Several of the risk alíeles linked to RA consistently map functionally with immune regulation such as the nuclear factor kappa-light-chain-enhancer of activated B-cells (NF-κB)-dependent signaling, T-cell stimulation, activation, and functional differentiation. This suggests that these immunologic pathways are amongst the key modulators of the development of the autoimmune inflammation in RA [11-13].

The costimulation-dependent interactions among dendritic cells, T cells, and B-cells are thought to occur primarily in the lymph node, generating an autoimmune response to citrulline-containing self-proteins [2]. The inflammation of the synovial membrane (synovitis) is then caused by the infiltration of leukocytes in the synovial compartment. Leukocyte migration is enabled through various pathways, mainly through the activation of endothelial tissue in synovial micro-vessels, resulting in an increase in expression of adhesion molecules and chemokines [14]. This and other processes result in the build-up of inflammatory synovial tissue (Figure 2).
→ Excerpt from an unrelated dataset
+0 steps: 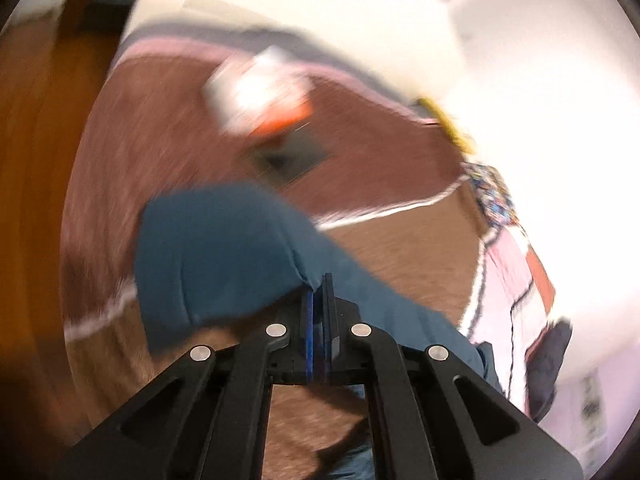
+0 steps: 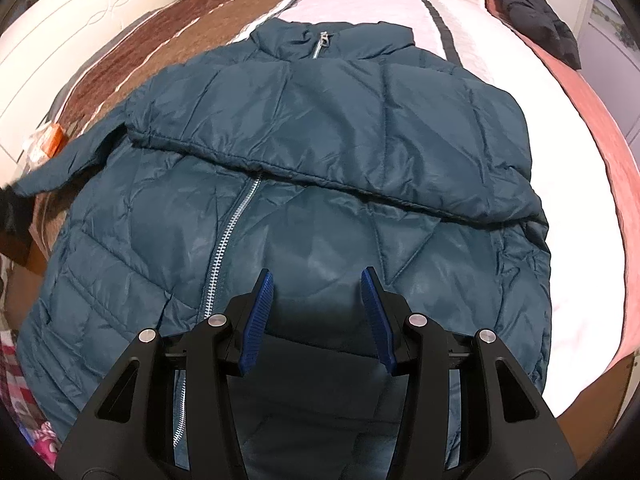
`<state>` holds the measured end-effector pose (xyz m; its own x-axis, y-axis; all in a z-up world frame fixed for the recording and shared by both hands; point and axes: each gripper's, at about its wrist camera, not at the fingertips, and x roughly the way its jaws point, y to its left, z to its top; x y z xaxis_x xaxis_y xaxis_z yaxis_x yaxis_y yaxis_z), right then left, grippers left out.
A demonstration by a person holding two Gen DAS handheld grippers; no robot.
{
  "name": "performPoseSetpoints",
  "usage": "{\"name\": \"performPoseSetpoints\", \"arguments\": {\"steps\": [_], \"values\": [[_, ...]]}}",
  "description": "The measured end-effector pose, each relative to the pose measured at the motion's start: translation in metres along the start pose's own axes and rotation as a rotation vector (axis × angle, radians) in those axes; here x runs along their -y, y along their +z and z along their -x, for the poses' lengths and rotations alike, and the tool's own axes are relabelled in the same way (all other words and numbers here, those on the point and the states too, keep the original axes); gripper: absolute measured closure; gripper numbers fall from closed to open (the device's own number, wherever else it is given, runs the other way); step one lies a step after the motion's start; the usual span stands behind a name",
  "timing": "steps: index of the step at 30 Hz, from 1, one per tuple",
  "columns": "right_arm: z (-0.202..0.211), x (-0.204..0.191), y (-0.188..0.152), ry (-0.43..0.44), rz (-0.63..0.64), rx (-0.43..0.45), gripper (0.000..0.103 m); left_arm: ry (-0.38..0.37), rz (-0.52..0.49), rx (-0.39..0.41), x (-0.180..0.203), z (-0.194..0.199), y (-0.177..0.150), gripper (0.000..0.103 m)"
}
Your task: Fold large clothes
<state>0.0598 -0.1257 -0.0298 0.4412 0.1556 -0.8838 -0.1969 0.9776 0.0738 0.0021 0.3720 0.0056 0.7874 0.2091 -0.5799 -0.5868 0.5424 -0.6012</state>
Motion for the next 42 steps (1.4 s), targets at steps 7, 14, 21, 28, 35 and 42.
{"name": "performPoseSetpoints", "arguments": {"steps": [7,14,21,28,35,42], "values": [[0.01,0.027,0.004,0.003,-0.061,0.04,0.057,-0.179,-0.347,0.091,0.119,0.046,-0.004,0.101],[0.02,0.065,0.005,0.0,-0.144,0.082,0.057,-0.431,-0.57,0.006,0.224,0.066,-0.053,0.101],[0.029,0.109,-0.001,-0.006,-0.237,0.115,0.057,-0.553,-0.76,-0.202,0.288,0.041,-0.154,0.101],[0.029,0.135,-0.008,-0.002,-0.295,0.12,0.057,-0.485,-0.884,-0.482,0.295,-0.022,-0.268,0.101],[0.022,0.137,-0.011,0.011,-0.301,0.105,0.057,-0.361,-0.966,-0.581,0.279,-0.055,-0.321,0.081],[0.021,0.125,-0.006,0.038,-0.268,0.11,0.057,-0.389,-0.933,-0.625,0.256,-0.036,-0.307,0.043]]}}
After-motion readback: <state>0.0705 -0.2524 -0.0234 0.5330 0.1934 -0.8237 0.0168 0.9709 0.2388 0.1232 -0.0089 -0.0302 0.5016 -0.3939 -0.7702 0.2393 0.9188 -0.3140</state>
Figure 2. The role of TNF-α in rheumatoid arthritis. Immune regulation is at the heart of RA with the generating of an autoimmune response, with TNF-α being a major player. Dendritic cells, T cells, and B-cells are costimulated, and this leads to T-cell activation and functional differentiation. The stimulated macrophages in turn activate nuclear factor kappa-light-chain-enhancer of activated B-cells (NF-κB)-dependent signaling, which induces pro-inflammatory cytokines that enhance local inflammation of the synovial membrane (synovitis) and result in damage to cartilage and bones.

Figure 2.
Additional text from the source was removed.